* Task objective
When the line with "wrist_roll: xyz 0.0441" is found, repeat it and all lines that follow it exactly, stopping at the end of the listing.

[Start of Attachment]

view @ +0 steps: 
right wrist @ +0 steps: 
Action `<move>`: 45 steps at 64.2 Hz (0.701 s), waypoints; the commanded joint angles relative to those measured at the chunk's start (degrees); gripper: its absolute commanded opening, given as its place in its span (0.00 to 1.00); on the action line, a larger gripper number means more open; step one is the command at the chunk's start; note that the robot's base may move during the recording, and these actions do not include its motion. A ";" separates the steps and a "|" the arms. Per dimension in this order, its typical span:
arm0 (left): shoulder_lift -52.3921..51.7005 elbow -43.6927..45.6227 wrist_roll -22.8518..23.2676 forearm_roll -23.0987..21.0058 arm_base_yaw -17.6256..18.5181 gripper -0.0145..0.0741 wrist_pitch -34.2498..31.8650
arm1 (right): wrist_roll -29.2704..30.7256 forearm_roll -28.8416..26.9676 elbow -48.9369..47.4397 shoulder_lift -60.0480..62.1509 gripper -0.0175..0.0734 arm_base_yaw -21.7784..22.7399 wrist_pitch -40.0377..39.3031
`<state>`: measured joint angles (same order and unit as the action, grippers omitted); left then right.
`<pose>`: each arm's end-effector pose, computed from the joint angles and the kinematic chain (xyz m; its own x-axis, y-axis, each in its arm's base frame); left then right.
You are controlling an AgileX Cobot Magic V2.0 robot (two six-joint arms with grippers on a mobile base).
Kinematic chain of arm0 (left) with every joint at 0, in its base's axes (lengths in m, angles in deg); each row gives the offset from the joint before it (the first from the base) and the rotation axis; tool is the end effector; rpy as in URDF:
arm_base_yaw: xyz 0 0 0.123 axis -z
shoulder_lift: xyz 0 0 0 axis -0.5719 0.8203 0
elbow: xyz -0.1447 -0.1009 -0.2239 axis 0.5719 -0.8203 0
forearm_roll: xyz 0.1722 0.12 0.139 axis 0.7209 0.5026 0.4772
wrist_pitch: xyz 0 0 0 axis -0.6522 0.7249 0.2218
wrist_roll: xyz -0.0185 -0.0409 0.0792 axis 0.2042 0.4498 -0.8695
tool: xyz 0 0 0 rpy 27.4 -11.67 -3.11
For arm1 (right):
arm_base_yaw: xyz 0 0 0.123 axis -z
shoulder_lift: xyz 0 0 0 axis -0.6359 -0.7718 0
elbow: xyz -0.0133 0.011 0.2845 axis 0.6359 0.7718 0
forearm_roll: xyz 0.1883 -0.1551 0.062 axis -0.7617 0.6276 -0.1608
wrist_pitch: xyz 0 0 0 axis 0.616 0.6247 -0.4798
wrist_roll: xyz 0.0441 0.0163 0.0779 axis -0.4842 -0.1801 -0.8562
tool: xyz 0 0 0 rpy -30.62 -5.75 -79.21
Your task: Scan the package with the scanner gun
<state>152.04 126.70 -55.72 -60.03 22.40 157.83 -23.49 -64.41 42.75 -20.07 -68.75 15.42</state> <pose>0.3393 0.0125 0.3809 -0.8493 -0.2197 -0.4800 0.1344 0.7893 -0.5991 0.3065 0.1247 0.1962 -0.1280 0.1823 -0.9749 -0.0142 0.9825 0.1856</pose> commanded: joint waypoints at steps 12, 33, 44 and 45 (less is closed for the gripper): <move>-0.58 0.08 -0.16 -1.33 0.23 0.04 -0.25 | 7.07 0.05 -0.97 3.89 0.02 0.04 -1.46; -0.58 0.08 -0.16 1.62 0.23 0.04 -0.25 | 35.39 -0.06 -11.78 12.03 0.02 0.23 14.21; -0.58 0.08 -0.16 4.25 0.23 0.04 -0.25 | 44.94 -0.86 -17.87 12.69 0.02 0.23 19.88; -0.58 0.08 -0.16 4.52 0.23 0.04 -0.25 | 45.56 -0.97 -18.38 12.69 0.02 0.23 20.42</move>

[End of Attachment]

* Expected output
wrist_roll: xyz 0.0441 0.0163 0.0779 axis -0.4842 -0.1801 -0.8562
tool: xyz 0 0 0 rpy -30.62 -5.75 -79.21
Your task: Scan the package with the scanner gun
<state>152.04 126.70 -55.72 -60.03 22.40 157.83 -23.49 -64.41 42.75 -20.07 -68.75 15.42</state> <pose>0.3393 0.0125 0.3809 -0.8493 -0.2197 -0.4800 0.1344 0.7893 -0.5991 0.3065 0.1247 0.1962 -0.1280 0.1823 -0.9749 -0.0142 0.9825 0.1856</pose> commanded: joint waypoints at steps 12, 33, 44 and 45 (less is closed for the gripper): <move>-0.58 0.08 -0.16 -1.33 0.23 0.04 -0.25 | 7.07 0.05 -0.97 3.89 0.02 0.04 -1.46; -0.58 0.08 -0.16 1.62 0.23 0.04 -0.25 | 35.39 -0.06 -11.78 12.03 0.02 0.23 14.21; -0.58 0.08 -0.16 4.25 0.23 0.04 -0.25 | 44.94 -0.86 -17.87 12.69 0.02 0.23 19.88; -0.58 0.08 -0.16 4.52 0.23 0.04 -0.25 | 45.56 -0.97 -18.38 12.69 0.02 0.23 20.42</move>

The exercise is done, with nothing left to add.